◆ **ASSIGNED TASK**
Given the records below, would you repeat exactly the lines that begin at the one containing "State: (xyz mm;" and end at the one containing "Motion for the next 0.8", inclusive?

[[ DATA SUPPLIED open ]]

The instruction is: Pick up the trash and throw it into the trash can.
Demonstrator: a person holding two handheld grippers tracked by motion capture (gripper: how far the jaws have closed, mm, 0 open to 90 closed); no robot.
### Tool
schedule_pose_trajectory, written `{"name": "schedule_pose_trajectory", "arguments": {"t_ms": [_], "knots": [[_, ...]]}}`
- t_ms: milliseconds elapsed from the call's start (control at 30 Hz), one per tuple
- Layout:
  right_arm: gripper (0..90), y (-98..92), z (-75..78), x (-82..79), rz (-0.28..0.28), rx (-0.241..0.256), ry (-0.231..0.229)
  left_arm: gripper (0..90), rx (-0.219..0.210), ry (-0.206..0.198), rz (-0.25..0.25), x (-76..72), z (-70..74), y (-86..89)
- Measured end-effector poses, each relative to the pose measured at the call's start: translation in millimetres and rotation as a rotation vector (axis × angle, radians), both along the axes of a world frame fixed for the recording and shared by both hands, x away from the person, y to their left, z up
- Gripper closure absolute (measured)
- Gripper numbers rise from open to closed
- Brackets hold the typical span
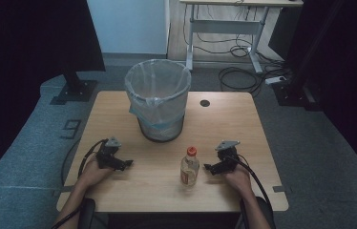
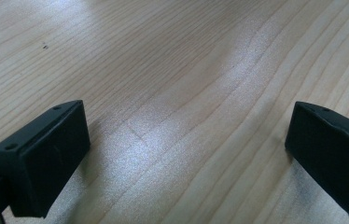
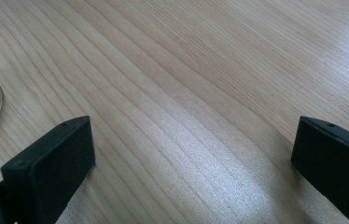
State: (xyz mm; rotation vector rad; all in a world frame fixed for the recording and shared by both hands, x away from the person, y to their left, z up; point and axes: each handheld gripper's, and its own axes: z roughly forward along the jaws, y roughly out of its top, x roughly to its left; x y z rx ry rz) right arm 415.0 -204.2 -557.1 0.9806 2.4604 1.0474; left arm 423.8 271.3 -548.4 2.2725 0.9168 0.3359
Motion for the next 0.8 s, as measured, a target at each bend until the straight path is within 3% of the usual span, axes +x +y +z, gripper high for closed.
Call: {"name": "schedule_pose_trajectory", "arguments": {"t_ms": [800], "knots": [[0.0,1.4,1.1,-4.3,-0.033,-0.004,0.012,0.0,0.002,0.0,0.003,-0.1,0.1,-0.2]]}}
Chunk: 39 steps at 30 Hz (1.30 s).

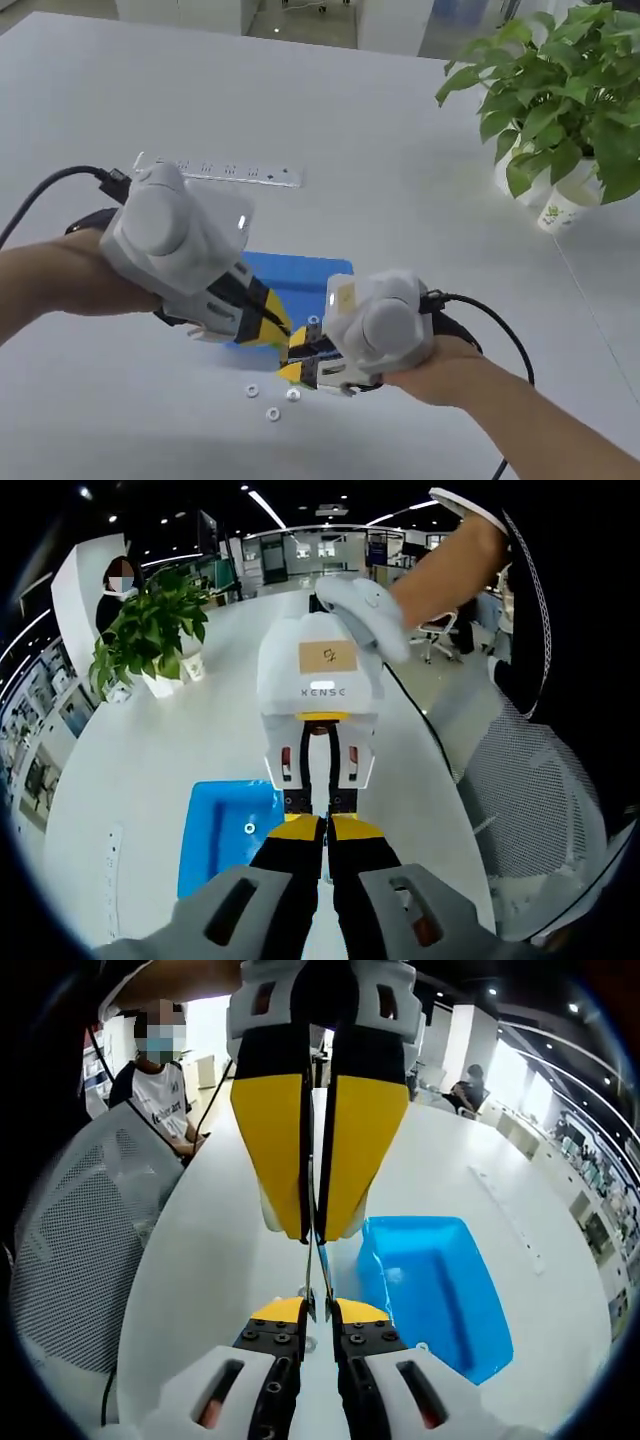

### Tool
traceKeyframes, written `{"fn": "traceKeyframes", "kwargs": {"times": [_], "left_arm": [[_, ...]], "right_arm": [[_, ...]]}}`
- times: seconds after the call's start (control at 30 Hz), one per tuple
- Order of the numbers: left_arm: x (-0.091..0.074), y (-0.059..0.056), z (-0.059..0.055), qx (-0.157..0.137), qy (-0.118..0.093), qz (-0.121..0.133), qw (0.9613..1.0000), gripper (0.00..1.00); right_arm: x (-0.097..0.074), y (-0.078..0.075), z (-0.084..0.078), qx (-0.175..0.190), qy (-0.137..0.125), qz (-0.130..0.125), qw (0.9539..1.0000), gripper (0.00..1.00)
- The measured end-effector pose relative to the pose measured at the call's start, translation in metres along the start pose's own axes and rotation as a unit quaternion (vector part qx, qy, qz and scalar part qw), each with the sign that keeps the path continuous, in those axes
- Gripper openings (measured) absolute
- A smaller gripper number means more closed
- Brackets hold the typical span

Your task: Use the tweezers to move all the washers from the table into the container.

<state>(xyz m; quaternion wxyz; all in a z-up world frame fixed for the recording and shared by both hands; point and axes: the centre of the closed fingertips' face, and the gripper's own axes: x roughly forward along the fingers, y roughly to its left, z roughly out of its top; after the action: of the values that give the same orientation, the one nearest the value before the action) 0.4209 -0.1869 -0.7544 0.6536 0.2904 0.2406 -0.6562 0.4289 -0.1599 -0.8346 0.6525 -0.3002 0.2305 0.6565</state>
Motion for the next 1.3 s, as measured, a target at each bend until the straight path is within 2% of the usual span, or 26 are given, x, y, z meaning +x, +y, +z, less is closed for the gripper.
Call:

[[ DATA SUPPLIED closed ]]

◆ **COMPLETED EXERCISE**
State: (xyz mm; rotation vector rad; all in a world frame fixed for the recording and shared by both hands, x away from the person, y to their left, z up; point and axes: each handheld gripper's, and its own axes: z roughly forward along the jaws, y roughly out of its top, x roughly to its left; x y z rx ry rz) right arm 415.0 -204.2 -557.1 0.9806 2.4604 1.0474; left arm 423.8 271.3 -548.4 2.2725 0.9168 0.3359
Motion for the next 0.8 s, as measured, a target at each bend until the straight path is within 3% of the usual span, axes +x +y +z, gripper high for closed.

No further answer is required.